WHAT IS BEING ASKED:
Filter the material, keeping only lines with the word "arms".

SOURCE DATA:
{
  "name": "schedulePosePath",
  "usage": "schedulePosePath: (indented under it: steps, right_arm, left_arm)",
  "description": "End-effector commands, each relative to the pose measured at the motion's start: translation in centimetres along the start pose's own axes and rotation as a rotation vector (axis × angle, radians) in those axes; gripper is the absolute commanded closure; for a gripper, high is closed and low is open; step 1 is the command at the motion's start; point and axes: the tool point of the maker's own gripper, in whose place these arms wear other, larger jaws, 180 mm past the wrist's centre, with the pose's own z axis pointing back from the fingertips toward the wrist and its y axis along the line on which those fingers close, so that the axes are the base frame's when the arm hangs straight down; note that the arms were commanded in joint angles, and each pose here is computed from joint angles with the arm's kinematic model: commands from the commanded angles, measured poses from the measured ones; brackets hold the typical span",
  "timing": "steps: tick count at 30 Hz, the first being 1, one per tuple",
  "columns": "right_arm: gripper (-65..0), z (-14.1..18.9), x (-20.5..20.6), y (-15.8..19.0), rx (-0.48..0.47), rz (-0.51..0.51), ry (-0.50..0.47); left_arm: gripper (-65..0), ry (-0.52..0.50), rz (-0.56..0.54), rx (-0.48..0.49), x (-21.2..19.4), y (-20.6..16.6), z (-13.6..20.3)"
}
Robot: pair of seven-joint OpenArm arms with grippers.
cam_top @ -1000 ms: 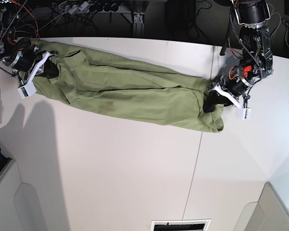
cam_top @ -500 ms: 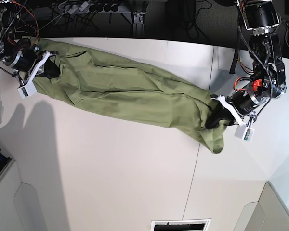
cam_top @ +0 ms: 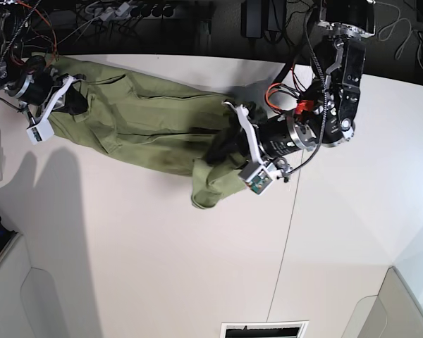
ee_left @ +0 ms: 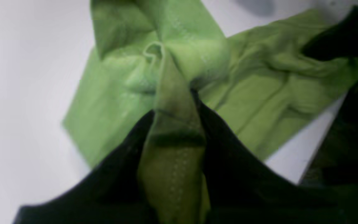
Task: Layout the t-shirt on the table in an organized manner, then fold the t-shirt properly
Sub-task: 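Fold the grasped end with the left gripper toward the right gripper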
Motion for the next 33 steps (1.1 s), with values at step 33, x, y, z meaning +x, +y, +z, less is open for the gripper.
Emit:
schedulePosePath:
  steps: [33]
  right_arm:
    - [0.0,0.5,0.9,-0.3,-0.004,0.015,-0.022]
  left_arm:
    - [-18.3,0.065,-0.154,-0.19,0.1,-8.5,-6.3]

PROBLEM SOLUTION:
  "description": "End-effector commands, each relative to the pose measured at the motion's start: translation in centimetres along the start pose's own axes and rotation as a rotation vector (axis × angle, radians) in those axes; gripper is the absolute commanded closure; for a gripper, high is closed and low is open; step 1 is the command at the motion's start; point and axes: the tool point of the maker's own gripper, in whose place these arms wear other, larger jaws, 180 mm past the wrist's centre, with the pose's own z axis pointing back from the fingertips toward the wrist and its y axis along the line on which those fingers close, so that the axes are the base frame's when the arm hangs straight down; note that the arms were commanded in joint angles, and each pose here is computed from joint angles with the arm's kinematic model: commands from the commanded angles, measured poses from the measured ones; brackets hold the typical span",
Robot: pair of seven-joint OpenArm arms with grippers.

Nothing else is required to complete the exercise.